_What is required_:
Only the stretch of the listing below that runs from the line with "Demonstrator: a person" through the line with "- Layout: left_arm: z" is to be printed, exactly and with both ends.

_Data section_:
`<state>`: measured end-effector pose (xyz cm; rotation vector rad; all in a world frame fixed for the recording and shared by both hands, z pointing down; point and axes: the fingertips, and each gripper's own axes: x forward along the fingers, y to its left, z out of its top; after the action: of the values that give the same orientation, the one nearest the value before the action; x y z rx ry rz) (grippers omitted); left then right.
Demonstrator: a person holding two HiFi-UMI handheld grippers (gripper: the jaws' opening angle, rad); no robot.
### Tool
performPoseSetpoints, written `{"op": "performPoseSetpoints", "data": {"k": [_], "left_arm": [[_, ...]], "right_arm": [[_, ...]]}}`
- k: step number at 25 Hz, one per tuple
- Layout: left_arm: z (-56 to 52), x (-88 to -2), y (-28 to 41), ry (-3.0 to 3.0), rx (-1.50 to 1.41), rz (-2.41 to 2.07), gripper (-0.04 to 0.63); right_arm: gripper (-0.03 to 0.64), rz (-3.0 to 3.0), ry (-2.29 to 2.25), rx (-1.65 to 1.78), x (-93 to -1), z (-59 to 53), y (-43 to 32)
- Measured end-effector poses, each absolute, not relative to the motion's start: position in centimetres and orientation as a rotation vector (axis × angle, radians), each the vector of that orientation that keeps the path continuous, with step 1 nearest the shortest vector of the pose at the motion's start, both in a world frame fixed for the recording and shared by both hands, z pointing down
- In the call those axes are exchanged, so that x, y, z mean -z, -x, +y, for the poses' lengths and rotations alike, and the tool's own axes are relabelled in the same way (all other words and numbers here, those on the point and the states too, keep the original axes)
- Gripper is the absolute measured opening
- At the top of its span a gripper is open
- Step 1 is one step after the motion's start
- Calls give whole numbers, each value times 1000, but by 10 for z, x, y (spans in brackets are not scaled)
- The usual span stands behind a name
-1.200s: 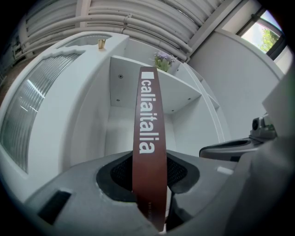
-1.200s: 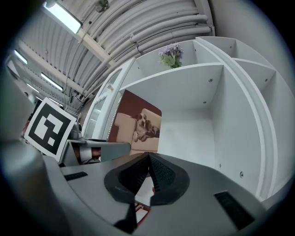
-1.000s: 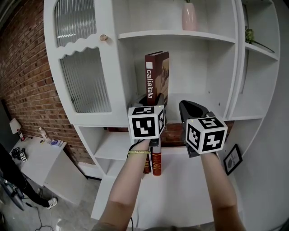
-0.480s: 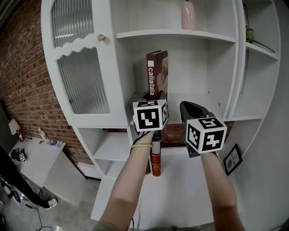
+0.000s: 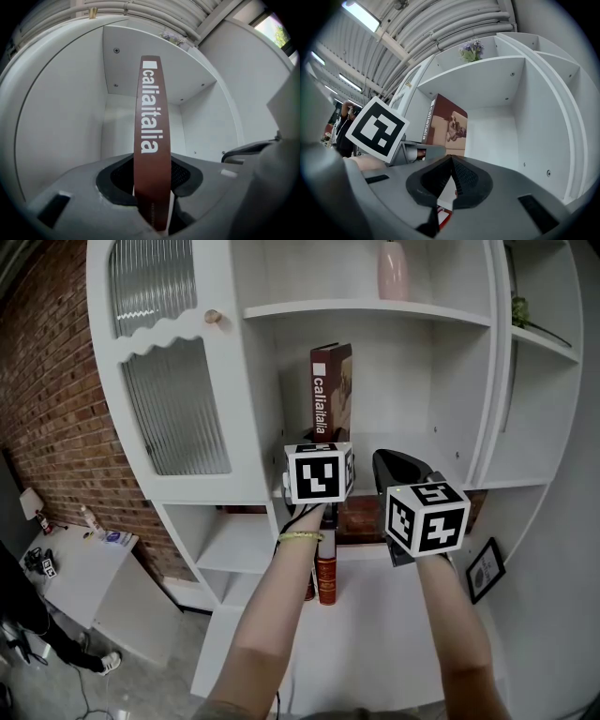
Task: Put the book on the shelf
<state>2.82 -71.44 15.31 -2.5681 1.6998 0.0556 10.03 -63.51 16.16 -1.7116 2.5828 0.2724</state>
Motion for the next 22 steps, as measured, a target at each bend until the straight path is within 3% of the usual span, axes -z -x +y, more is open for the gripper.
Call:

_Task response_:
Demonstrator: a person holding two HiFi-UMI handheld grippers (gripper: the jaws' opening angle, rad); no robot.
### Tool
performPoseSetpoints, written `{"op": "performPoseSetpoints", "data": {"k": [_], "left_arm": [[_, ...]], "right_arm": [[_, ...]]}}`
- k: step number at 25 Hz, one per tuple
- Layout: left_arm: z (-56 to 52), x (-88 to -2), y (-28 to 41), ry (-3.0 to 3.0), rx (-1.50 to 1.41), rz (-2.41 to 2.07), gripper (-0.04 to 0.63); right_arm: gripper (-0.03 to 0.64), rz (-3.0 to 3.0), ry (-2.29 to 2.25), rx (-1.65 to 1.78), x (-93 to -1), z (-59 to 53), y (-43 to 32)

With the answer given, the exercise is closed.